Jim Harrison jhrsn at pitt.edu
Sat Dec 13 16:14:38 EST 2003


on 12/13/03 2:57 PM, Arthur at ajsiegel at optonline.net wrote:

> Learning is about demystification.  I would probably not go as far as the
> Waldorf folks and deny kids a great magic show.  But that's precisely what a
> good video game is. In some sense it is the opposite of a learning
> experience.  
> 
> And the power relationship is perverse.  The machine has the power, the
> developer has the power. The kid is a shmuck. Exactly the wrong lesson.

In the early stages of learning, kids are expected to take a great deal on
faith about the way in which the world and society works, and we typically
start the demystification process with relatively easy, middle of the road
examples with a lot of unstated assumptions. That's true for any kind of
instruction with any kind of instructional material. Explorations of the
difficult boundary conditions and underlying assumptions are left until
later, both in the sciences and the humanities. So a lot remains
un-demystified for a long time in traditional instruction.

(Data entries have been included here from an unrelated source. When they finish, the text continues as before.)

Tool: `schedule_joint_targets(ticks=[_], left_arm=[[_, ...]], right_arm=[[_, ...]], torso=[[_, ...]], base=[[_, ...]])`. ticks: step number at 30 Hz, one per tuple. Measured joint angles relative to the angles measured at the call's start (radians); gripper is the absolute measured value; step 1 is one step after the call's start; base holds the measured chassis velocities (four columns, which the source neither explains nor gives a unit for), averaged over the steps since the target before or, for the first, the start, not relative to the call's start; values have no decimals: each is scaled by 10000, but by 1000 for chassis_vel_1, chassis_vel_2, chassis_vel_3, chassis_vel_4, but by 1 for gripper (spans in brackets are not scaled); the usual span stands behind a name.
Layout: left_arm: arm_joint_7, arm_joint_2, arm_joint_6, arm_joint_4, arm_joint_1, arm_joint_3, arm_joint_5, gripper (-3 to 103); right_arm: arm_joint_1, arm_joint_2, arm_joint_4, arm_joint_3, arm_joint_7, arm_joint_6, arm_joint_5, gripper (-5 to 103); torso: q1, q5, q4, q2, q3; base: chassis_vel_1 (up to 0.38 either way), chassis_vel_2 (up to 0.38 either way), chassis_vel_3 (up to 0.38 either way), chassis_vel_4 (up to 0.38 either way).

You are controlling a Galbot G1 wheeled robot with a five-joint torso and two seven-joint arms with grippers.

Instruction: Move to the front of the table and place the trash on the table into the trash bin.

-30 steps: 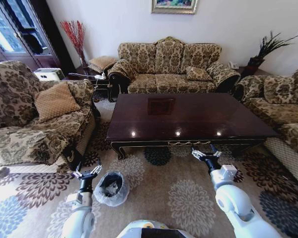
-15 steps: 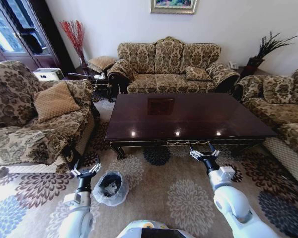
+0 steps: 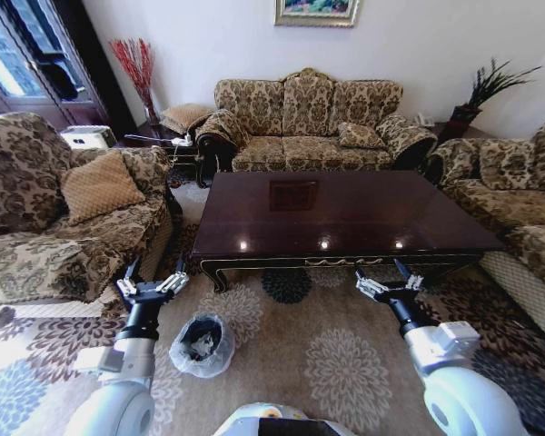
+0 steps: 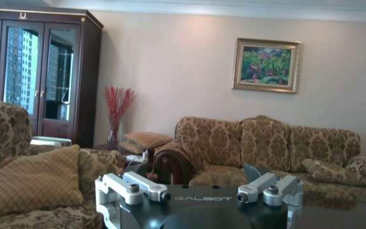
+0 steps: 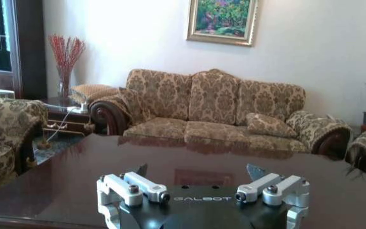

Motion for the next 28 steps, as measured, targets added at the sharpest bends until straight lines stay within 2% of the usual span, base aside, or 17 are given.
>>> schedule_joint_targets(ticks=[28], left_arm=[[-11,-6,-46,126,-23,0,15,100]], right_arm=[[42,-14,-63,-39,19,11,11,100]], torso=[[-1,1,0,0,0]], base=[[0,0,0,0]])
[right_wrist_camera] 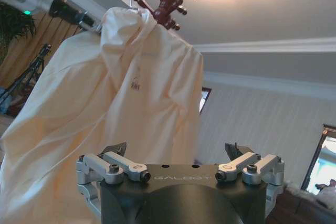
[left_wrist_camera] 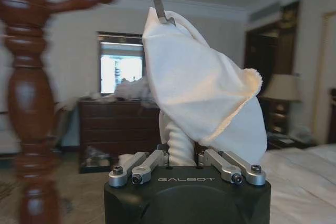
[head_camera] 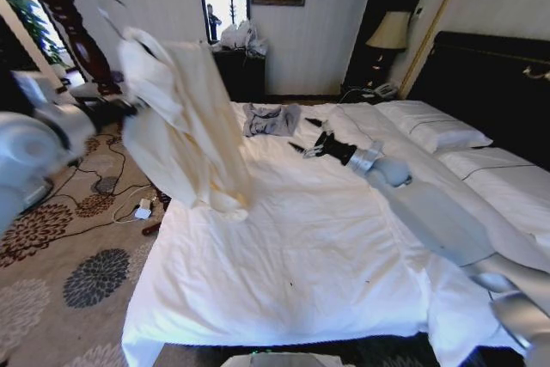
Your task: Pick up the clothes from the bed and hang them on the clothes hanger.
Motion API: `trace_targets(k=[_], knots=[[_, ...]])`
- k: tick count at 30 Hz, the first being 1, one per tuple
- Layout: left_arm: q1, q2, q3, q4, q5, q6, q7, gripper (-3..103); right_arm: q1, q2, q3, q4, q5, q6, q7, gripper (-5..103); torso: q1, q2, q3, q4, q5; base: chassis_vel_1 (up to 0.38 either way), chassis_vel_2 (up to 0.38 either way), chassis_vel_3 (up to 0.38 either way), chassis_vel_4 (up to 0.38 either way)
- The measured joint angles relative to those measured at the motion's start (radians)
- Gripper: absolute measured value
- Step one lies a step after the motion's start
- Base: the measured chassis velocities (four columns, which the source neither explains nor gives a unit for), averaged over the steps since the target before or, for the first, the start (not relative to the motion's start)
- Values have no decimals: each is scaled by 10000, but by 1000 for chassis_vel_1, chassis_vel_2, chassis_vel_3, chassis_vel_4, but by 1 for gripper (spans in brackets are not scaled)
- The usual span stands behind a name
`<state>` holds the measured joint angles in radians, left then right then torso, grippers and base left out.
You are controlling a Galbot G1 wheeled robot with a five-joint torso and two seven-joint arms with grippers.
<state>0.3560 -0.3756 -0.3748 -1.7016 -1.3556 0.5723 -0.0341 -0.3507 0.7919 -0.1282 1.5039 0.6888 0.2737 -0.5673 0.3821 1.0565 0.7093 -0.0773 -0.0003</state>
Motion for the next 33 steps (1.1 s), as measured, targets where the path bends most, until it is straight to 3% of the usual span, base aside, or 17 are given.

For example, elementary physics typically includes macroscopic solid body
problems, not quantum mechanics. There are a lot of assumptions inherent in
those problems that ultimately need demystification, but initially we
concentrate on the most obvious issues and work toward the others
incrementally over a significant period of time.

Instructors often illustrate physics problems with a small physical
apparatus that represents what happens in the wider world, and kids watch.
It would be substantially beneficial if the kids each had their own
apparatus for experimentation, but that's usually not possible.

In the absence of that, I don't see the harm (and do see benefit) in
providing kids with a video simulator of the same problem that provides
responses that appear to be identical to those occurring with the physical
apparatus, and that allows experimentation. I don't believe the kids have
any problem isolating the display from the non-demystified computer behind
it and understanding that within the confines of the simulation the actions
they see represent real-world responses. As an aside, the greater problem is
going the other way--convincing them fully that what they see in some cases
does not represent the real world.

Similarly, I have no problem with starting kids learning
computing/programming in a GUI (a form of simulator) to allow them to
acquire a basic skill set rapidly under reinforcing conditions, then
progressing from there to the command line ('cd is just like opening a
folder'). I've seen this work fine.

And I don't buy the machine:power/kid:schmuck scenario. When kids can
manipulate a simulation to produce a result, they feel empowered. If the
result doesn't honor the parameters of the simulation, the kids immediately
label the developer/machine "lame" -- not themselves.